Хаггар не изменил самому себе и по-прежнему считал себя стоящим выше других (увы, для подобного самомнения у него имелись вполне объективные основания), но понял… наверное, цену человеческой жизни как таковой. На многочисленных примерах осознал, что даже один простой смертный, не одарённый магически и, может, даже полуграмотный, в нужное время и в нужном месте способен решить исход целого боя. Столкнулся с чужим упрямством и отчаянным желанием жить; с примерами подлинной благородной жертвенности, на которую сам он способен не был, но которую по крайней мере осознал и научился уважать.
Можно сказать, война вытряхнула Вераса из привычной прочной и уютной раковины, в которой тот находился прежде и где решительно всё следовало его желаниям. Война плевать хотела на стремления и недовольство одного мага, походя смешала того с грязью и разрушила его жизнь — так же, как тысячи других, — наглядно продемонстрировала, что есть силы, перед которыми равны и одинаково бессильны все смертные. Это ощущение Хаггару не понравилось, а урок он выучил хорошо. Может, пока не всё до конца осознал, но — уже изменился.
Пока разум метался, руки повторяли когда-то отточенные до автоматизма движения, а с губ сами собой срывались нужные слова. Кажется, даже если бы маг захотел вдруг прерваться, остановить обряд, он бы не сумел этого сделать — привычка ли его вела, или чья-то воля?
И Незримый действительно пришёл на зов. Как всегда, возле алтаря ничто на первый взгляд не изменилось, но появилось ощущение присутствия. На Хаггара дохнуло потусторонним холодом, пробравшим до костей, сердце застучало тише и медленнее, будто боялось быть услышанным.

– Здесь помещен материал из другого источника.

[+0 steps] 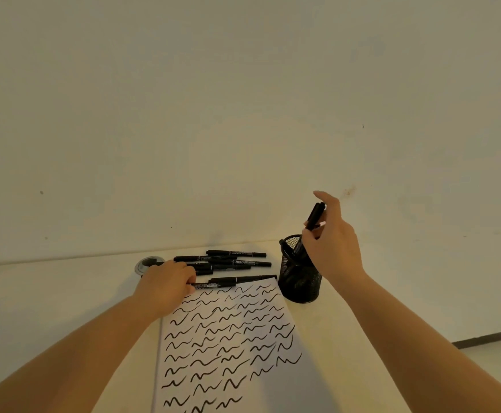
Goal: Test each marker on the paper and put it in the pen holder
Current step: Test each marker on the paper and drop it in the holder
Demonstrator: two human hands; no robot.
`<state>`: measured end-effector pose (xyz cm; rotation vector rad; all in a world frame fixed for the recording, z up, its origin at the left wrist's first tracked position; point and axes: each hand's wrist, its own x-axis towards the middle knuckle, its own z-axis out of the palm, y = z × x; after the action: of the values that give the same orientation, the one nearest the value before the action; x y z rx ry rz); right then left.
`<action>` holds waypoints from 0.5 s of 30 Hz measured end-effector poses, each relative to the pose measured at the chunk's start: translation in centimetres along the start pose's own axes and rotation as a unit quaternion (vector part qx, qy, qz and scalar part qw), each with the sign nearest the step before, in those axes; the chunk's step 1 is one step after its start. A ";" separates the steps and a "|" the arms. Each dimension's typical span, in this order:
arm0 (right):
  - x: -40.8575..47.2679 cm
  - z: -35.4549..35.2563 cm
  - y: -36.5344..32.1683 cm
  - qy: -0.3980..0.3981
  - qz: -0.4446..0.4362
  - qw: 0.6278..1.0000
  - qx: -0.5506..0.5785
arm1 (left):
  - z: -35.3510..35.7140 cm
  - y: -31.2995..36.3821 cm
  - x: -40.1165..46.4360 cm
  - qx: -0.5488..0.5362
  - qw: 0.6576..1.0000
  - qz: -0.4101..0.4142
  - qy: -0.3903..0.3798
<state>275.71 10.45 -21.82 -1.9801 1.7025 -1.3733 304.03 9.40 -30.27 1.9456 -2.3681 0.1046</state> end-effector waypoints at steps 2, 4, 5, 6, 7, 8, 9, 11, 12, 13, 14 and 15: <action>-0.2 0.4 0.4 0.001 -0.004 1.000 -0.023 | -0.1 0.1 -0.2 -0.009 1.000 -0.008 0.015; -0.3 0.9 0.5 -0.007 -0.015 0.999 -0.043 | -0.4 0.3 -0.4 -0.027 0.999 -0.024 0.033; -0.4 1.1 0.5 -0.013 -0.024 0.998 -0.062 | -0.7 0.4 -0.6 -0.041 0.998 -0.033 0.042; -0.6 1.3 0.5 -0.020 -0.032 0.996 -0.083 | -0.9 0.5 -0.7 -0.058 0.996 -0.041 0.050; -0.7 1.6 0.5 -0.026 -0.038 0.993 -0.104 | -1.2 0.7 -0.9 -0.076 0.995 -0.047 0.054; -0.8 1.8 0.5 -0.034 -0.038 0.991 -0.122 | -1.4 0.9 -1.2 -0.099 0.992 -0.050 0.053; -1.0 1.9 0.5 -0.043 -0.037 0.989 -0.139 | -1.7 1.1 -1.4 -0.124 0.990 -0.051 0.049; -1.2 2.2 0.4 -0.070 -0.035 0.981 -0.175 | -2.2 1.5 -2.0 -0.171 0.983 -0.045 0.043; -1.2 2.2 0.4 -0.085 -0.039 0.976 -0.198 | -2.4 1.8 -2.4 -0.189 0.980 -0.042 0.044; -1.3 2.1 0.2 -0.092 -0.050 0.969 -0.226 | -2.7 2.1 -2.7 -0.206 0.977 -0.038 0.045; -1.4 1.9 -0.1 -0.083 -0.074 0.961 -0.254 | -2.9 2.5 -3.0 -0.222 0.973 -0.035 0.049; -1.7 1.7 -0.4 -0.056 -0.115 0.955 -0.270 | -3.2 2.8 -3.3 -0.241 0.969 -0.031 0.054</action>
<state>277.40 11.29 -23.37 -2.5545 2.0001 -0.8841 301.97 13.50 -27.48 1.7248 -2.0173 -0.3301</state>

Геройствовать и глупить маг не стал, сделал, что велели: шагнул в небольшой круг, отмеченный именем Воздающего. В этот же момент жрец плавно сел, и стало видно, что знаки под его спиной налились плотным зелёным светом.
А дальнейшие события человек наблюдать уже не мог — они происходили в сферах, недоступных восприятию смертных, — зато чувствовал отголоски этого столкновения. Сначала его заполнила чужая ярость — разрушительная и настолько сильная, что от неё перехватило дыхание. А потом пришла чужая же боль.

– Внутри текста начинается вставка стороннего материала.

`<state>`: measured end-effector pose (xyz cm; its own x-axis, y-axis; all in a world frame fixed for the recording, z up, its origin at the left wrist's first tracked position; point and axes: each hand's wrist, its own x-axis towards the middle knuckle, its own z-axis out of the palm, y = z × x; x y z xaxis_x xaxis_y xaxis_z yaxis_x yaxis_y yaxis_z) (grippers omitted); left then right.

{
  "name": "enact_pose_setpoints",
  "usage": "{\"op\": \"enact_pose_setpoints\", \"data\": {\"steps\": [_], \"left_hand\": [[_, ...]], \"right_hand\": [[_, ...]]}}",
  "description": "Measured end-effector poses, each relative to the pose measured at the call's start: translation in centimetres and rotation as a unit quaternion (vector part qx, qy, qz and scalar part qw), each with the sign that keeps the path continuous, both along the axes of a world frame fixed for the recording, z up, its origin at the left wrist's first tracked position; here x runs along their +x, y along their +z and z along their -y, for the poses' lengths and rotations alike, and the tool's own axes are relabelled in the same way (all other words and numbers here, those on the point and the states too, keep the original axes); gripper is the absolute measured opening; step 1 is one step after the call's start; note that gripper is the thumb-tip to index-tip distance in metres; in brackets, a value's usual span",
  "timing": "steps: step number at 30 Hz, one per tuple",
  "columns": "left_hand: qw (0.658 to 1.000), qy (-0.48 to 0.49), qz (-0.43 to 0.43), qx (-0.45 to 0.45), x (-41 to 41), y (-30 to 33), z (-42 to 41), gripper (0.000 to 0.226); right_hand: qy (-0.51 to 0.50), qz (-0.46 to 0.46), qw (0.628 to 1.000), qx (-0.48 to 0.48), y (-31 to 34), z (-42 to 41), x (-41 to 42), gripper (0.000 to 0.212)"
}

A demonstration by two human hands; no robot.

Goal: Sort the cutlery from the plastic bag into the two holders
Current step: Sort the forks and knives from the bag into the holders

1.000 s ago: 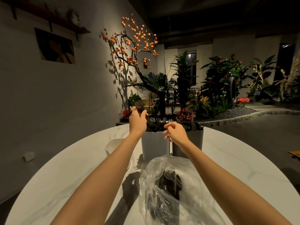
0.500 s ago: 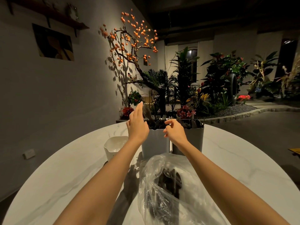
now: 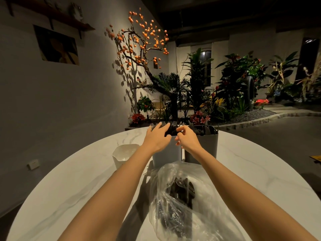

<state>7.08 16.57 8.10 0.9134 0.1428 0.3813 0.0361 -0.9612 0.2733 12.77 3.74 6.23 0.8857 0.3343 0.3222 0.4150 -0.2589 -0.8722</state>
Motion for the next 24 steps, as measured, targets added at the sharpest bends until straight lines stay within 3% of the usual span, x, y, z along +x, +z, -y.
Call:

Может, жрец обманул, и круг не защитил? Или защитил, и без него нечеловеческие эмоции и чувства просто выжгли бы неспособный принять их разум? Сейчас Хаггар об этом не думал, он изо всех оставшихся сил пытался остаться на месте и не сойти со сложного символа.

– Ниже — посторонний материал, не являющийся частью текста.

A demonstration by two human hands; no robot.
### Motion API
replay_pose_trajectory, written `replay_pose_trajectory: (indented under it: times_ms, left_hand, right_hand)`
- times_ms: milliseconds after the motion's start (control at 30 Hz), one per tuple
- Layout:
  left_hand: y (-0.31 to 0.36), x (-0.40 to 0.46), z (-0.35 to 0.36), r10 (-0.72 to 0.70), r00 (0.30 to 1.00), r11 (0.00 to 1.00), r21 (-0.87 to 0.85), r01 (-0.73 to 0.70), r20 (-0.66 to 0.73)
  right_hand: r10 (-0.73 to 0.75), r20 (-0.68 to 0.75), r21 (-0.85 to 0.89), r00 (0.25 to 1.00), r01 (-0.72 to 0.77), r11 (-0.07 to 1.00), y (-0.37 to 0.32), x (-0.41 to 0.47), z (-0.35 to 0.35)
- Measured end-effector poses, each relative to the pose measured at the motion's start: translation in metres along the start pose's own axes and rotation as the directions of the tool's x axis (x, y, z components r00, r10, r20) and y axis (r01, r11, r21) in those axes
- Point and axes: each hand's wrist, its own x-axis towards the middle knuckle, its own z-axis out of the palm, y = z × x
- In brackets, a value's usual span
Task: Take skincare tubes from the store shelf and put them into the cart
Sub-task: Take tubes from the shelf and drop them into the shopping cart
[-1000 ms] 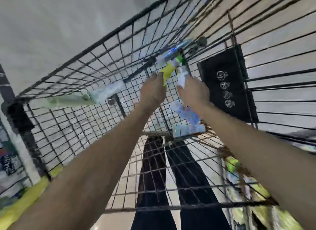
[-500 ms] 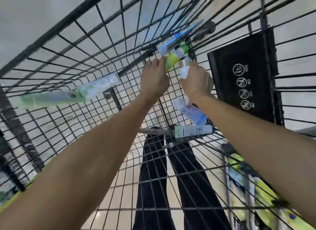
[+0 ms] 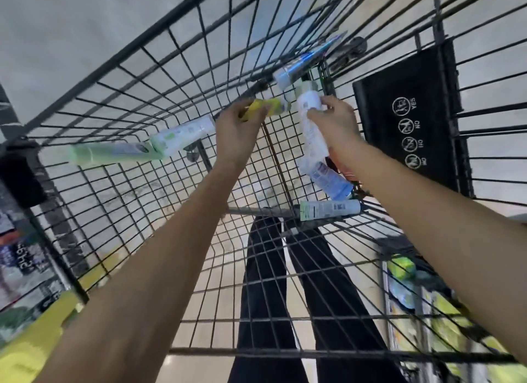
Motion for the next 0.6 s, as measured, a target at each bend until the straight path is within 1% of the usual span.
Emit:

Потом боль схлынула, мага едва коснулось ощущение чужого удовлетворения, любопытства, чего-то похожего на насмешку — и мир, повинуясь приказу свыше, отторг его, как организм отторгает нечто чуждое и инородное.
Ничто истончалось. Оно вдруг стало прозрачным и рыхлым, лёгким, невесомым. Мутная покрытая трещинами ледяная корка, за которой смутно виднелись очертания чего-то нового, таяла на глазах. Он далеко не сразу сумел осознать это, и ещё дольше пытался понять, что это значит. И даже ещё толком не разобрался, но всем существом — тем, что от него осталось — рванулся вперёд. Ему вдруг стало плевать на боль, на все страхи и воспоминания. Откуда-то взялись силы на этот последний рывок, самое трудное, самое болезненное последнее усилие.
Плевать, что будет там, впереди: что-то не может быть хуже, чем Ничто. Плевать, как его там встретят, что скажут и скажут ли вообще: проводы и дорога получились несравнимо хуже. Главное, дышать. Чувствовать. Не болтаться где-то вне времени и пространства, не ждать каждое мгновение удара, не бегать и не прятаться. Быть живым. Быть… не одному. Быть… нужным?